**WHAT TO PRODUCE**. Where the line with "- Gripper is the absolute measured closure" appears below, start writing out lines exactly, and finish with the line with "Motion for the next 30", which is included; write out nothing else.

═══ INPUT RECORDS

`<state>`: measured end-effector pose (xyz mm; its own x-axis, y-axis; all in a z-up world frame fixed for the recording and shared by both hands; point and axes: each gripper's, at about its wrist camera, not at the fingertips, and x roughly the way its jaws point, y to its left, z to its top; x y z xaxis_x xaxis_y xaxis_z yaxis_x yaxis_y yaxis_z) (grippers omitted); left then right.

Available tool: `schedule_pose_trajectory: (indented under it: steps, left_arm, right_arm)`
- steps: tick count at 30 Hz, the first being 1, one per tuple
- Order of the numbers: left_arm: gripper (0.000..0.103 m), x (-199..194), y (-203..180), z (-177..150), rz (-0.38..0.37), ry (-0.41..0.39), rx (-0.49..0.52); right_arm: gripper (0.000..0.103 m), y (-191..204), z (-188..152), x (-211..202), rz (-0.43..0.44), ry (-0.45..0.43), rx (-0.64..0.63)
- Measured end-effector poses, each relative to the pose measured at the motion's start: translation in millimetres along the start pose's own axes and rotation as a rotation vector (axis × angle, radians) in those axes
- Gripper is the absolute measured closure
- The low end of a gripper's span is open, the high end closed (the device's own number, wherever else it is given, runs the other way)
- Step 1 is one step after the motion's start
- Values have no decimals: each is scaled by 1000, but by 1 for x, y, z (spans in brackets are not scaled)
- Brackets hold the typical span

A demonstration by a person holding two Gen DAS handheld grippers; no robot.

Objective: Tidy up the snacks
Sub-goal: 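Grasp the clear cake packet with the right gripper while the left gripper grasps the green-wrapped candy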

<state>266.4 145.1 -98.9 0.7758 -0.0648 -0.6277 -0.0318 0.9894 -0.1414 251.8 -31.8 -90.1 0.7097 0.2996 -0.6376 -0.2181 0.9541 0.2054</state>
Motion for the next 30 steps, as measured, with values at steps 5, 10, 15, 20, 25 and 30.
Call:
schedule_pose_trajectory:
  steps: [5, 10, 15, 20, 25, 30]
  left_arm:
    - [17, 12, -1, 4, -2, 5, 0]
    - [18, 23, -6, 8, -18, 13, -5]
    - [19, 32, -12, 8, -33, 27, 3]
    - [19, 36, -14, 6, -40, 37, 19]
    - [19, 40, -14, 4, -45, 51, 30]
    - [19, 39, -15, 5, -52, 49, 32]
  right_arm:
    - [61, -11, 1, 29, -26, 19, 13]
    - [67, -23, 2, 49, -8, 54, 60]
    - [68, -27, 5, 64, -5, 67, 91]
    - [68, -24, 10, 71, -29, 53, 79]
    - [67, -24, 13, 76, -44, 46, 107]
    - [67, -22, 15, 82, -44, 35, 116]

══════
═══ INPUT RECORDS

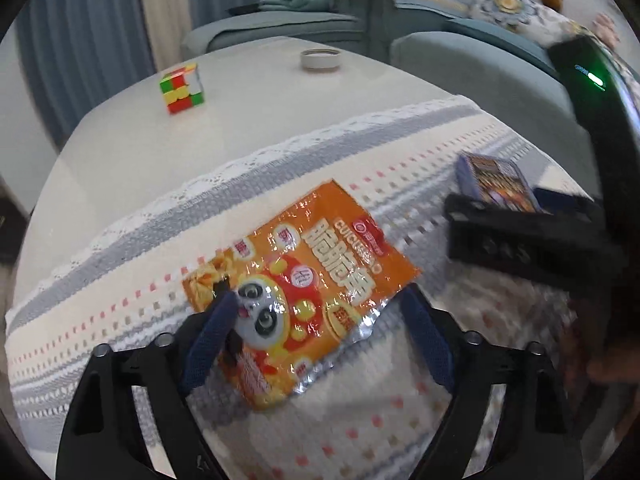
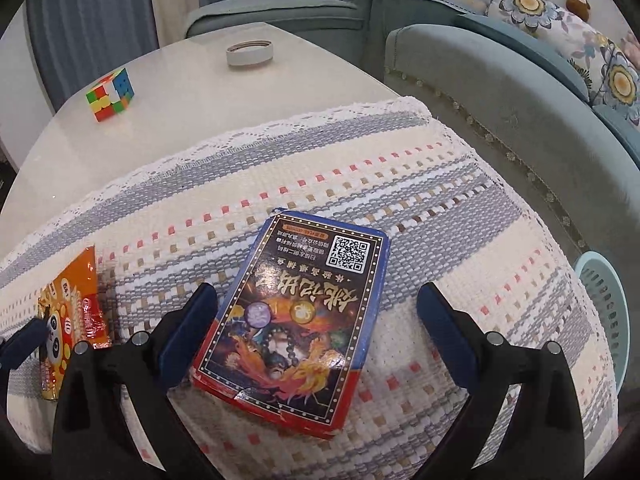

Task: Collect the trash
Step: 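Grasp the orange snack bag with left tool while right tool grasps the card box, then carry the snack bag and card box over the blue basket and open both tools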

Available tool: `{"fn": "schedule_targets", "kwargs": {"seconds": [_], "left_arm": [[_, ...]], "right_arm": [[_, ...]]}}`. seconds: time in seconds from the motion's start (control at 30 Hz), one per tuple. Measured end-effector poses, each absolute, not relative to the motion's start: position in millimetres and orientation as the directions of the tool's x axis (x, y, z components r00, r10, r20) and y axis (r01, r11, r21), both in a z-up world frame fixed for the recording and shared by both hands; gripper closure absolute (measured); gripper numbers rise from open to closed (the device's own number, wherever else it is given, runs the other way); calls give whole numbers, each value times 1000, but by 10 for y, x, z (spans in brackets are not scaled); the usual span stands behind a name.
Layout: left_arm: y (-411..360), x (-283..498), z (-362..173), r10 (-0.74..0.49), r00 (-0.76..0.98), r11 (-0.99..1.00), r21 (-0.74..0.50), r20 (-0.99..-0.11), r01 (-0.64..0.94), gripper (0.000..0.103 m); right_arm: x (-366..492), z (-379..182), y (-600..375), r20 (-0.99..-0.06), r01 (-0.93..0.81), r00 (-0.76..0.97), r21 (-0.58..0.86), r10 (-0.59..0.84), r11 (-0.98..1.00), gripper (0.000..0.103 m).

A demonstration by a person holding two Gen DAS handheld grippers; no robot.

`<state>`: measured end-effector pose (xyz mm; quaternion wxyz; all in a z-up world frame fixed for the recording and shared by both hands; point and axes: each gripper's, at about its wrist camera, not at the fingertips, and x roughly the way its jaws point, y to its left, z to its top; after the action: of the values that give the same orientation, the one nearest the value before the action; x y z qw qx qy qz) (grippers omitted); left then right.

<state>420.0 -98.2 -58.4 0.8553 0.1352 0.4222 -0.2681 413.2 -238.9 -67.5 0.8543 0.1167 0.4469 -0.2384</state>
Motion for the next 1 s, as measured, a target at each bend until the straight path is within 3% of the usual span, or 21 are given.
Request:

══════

**RESPONSE AREA**.
- Gripper is the absolute measured closure
- The low end of a gripper's span is open, the high end closed (the device's own number, wherever else it is given, runs the other way)
- Step 1 is one step after the motion's start
- Values have no decimals: each is scaled by 1000, but by 1 for x, y, z (spans in brackets are not scaled)
- Brackets hold the typical span

A demonstration by a person holding two Gen DAS handheld grippers; no robot.

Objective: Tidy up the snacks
Sub-goal: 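Grasp the clear cake packet with the right gripper while the left gripper grasps the green-wrapped candy
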
<state>266.4 145.1 -98.9 0.7758 -0.0648 -0.6277 -0.0318 0.9894 -0.1414 251.8 -31.8 -90.1 0.7097 0.2996 -0.6376 -0.2181 0.9541 0.2054</state>
Motion for the next 30 steps, as measured, with values at steps 5, 10, 15, 20, 25 and 30.

Exercise complete, with nothing further to add.